Quite likely they saw more mule than cañon, being concerned with the immediate views along the trail rather than the thrilling vistas unfolding at each turn. Nine out of ten of them could tell you their mule's name, yet would hesitate to say much about Zoroaster or Angel's Gate. They could identify the steep descent of the Devil's Corkscrew, for they were a part of it; the mystery of the deep gulf, stretching overhead and all around, probably did not reach them. That is the penalty one pays for being too much occupied with things close at hand.
Yet only by crawling down into the awe-full depths can the cañon be fully comprehended afterward from the upper rim.
All trail parties take lunch on the river's bank. The Colorado is about two hundred feet wide here, and lashed into foam by the rapids. Its roar is like that of a thousand express-trains. The place seems uncanny. At night, under the stars, you appear to be in another world.

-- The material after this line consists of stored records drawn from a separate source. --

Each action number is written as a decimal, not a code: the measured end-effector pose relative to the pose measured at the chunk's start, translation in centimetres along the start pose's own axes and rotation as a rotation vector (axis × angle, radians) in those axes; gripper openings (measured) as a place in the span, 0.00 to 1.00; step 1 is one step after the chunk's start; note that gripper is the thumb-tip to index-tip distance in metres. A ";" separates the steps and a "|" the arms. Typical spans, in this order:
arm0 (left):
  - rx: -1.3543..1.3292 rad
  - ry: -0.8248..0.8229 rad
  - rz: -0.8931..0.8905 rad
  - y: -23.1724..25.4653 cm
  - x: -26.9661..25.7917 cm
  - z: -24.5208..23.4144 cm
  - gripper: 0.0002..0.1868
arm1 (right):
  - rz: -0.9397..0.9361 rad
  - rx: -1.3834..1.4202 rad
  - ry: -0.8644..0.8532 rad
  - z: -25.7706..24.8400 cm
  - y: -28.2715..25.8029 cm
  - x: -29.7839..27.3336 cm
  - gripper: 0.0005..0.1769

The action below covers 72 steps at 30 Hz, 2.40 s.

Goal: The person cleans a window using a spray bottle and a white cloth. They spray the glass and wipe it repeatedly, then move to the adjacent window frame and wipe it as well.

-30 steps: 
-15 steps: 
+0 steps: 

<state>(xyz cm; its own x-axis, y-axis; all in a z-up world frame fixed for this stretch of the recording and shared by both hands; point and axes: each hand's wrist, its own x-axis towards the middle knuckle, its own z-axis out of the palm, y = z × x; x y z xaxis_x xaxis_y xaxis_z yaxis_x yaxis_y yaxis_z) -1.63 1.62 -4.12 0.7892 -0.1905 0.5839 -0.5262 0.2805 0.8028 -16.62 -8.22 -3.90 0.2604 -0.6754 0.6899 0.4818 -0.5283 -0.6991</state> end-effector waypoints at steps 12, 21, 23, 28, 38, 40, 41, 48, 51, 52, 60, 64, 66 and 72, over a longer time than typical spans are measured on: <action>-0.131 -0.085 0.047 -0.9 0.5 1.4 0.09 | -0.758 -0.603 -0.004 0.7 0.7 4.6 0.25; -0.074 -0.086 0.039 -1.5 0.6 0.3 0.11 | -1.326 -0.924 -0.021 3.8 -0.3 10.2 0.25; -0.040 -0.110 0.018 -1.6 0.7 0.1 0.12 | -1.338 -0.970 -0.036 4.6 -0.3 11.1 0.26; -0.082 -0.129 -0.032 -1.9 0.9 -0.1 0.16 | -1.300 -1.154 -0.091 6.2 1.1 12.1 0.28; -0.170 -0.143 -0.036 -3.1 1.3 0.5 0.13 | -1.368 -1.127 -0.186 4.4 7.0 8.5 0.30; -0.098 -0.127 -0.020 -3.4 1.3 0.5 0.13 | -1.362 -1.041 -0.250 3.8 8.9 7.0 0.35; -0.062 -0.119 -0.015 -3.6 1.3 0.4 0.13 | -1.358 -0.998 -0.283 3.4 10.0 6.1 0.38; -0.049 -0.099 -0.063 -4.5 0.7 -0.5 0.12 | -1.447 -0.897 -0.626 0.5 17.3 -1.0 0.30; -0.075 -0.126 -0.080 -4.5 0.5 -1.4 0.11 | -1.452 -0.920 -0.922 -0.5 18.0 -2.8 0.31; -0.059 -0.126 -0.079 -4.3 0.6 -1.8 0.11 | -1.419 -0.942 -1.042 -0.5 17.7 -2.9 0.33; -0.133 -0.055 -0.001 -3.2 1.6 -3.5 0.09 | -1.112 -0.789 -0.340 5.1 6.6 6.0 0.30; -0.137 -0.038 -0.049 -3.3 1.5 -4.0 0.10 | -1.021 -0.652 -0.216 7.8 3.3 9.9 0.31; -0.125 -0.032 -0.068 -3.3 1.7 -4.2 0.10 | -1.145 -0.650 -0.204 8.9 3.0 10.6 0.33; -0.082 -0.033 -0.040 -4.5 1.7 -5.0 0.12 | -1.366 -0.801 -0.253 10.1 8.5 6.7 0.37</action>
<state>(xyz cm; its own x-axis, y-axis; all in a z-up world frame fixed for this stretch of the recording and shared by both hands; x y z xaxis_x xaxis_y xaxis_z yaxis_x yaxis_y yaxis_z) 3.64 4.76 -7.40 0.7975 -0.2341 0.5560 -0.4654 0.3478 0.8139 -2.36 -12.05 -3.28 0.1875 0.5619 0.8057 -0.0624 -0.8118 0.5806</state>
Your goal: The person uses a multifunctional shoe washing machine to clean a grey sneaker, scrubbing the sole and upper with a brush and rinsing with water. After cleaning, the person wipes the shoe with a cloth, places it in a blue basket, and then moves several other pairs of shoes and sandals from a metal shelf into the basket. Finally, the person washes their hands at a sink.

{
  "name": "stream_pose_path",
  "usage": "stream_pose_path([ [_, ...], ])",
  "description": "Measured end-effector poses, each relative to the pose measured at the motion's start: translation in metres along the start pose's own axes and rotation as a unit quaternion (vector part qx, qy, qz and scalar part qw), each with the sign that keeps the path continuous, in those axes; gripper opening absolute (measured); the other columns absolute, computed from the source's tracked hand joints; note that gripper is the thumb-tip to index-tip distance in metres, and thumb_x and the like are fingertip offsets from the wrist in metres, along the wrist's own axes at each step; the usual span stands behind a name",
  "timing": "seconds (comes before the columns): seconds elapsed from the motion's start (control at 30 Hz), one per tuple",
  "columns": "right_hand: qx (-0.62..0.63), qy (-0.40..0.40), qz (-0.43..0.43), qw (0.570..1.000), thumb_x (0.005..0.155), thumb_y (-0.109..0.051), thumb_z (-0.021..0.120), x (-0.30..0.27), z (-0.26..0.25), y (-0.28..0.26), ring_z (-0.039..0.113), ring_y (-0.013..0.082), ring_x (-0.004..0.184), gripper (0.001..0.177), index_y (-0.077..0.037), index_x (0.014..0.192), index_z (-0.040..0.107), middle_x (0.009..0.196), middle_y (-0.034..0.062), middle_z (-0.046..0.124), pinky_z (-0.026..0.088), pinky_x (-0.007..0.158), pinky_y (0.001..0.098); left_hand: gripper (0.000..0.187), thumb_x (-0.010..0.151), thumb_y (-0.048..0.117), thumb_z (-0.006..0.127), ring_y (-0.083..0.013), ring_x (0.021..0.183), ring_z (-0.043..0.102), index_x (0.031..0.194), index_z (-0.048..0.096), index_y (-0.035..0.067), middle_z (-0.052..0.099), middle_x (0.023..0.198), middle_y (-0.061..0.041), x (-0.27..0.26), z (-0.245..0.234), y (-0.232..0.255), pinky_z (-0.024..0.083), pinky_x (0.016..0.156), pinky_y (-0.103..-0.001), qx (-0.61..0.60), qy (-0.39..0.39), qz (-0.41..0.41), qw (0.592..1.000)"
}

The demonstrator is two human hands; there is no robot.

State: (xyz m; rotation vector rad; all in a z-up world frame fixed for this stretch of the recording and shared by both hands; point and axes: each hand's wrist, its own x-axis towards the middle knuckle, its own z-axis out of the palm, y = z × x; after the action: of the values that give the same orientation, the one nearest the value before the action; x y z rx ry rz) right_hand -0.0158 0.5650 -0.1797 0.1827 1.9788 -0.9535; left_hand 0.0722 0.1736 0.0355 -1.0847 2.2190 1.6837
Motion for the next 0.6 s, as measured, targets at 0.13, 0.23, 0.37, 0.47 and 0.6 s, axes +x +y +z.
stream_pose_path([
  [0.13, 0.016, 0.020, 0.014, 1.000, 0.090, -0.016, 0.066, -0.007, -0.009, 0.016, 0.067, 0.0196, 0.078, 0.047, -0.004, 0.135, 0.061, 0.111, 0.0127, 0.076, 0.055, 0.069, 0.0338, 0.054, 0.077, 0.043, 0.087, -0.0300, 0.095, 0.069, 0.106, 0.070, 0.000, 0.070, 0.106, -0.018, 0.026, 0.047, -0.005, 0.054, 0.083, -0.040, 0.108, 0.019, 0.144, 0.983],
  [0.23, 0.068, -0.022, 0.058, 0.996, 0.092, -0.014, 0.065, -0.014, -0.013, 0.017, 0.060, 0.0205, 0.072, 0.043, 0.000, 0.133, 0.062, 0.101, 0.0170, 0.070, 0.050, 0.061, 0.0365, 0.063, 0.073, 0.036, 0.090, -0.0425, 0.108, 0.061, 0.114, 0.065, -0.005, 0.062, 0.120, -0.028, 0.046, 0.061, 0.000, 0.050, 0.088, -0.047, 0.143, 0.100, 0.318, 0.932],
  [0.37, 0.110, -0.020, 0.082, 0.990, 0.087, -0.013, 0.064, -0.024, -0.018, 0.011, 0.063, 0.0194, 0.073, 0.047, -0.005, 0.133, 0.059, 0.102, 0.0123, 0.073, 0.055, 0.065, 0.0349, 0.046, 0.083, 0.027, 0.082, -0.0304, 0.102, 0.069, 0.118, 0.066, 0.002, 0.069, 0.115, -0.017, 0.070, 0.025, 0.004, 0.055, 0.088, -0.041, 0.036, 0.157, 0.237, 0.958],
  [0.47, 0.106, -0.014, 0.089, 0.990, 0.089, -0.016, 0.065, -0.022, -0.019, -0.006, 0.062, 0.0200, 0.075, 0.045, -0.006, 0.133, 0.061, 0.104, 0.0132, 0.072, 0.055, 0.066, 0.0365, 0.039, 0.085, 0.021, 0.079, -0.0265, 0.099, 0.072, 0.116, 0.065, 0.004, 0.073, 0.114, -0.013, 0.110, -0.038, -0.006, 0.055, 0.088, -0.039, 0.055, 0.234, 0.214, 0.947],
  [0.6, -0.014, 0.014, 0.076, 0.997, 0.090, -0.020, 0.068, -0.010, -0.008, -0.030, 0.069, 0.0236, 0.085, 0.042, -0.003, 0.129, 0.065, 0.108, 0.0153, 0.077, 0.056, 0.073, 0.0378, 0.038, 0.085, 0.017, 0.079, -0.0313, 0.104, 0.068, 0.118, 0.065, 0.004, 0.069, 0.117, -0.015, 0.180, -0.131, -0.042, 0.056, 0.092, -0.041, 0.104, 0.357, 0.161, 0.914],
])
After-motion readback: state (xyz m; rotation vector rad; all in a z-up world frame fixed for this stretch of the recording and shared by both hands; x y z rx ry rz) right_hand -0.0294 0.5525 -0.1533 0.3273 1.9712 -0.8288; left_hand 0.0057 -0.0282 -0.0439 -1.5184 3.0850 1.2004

No water is to be found on the south rim for one hundred miles east and west of El Tovar, except what falls in the passing summer showers, and that is quickly soaked up by the dry soil. All the water used for the small army of horses and mules maintained by the transportation department, likewise for the big hotel and annex and other facilities, is hauled by rail in tank-cars from a point one hundred and twenty-five miles distant. The vast volume of water in the Colorado River, only seven miles away, is not available. No way has yet been found to pump economically the precious fluid from a river that to-day is thirty feet deep, and to-morrow is seventy feet deep, flowing below you at the depth of over a mile.
Another curious fact is this: the drainage on the south side is away from the cañon, not into it. The ground at the edge of the abyss is higher than it is a few miles back.
During the winter of 1917 there was an unusual fall of snow, which covered the sides and bottom of the cañon down to the river. Nothing like it had been seen for a quarter of a century. Generally, what little snow falls is confined to the rim and the upper slopes. At times the immense gulf was completely filled with clouds, and then the cañon looked like an inland lake. As a rule, this part of Arizona is a land of sunshine; the high altitude means cool summers; the southerly latitude means pleasant winters.
Naturally, a place like the Grand Cañon has attracted many great artists and other distinguished visitors. Moving-picture companies have staged thrilling photo-plays in these picturesque surroundings. Photographers by the score have trained their finest batteries of lenses on rim, trail, and river, some of them getting remarkable results in natural colors.
Unmoved by this galaxy of talent, however, the Grand Cañon refuses wholly to give up its secrets. Always there will be something new for the seeker and interpreter of to-morrow.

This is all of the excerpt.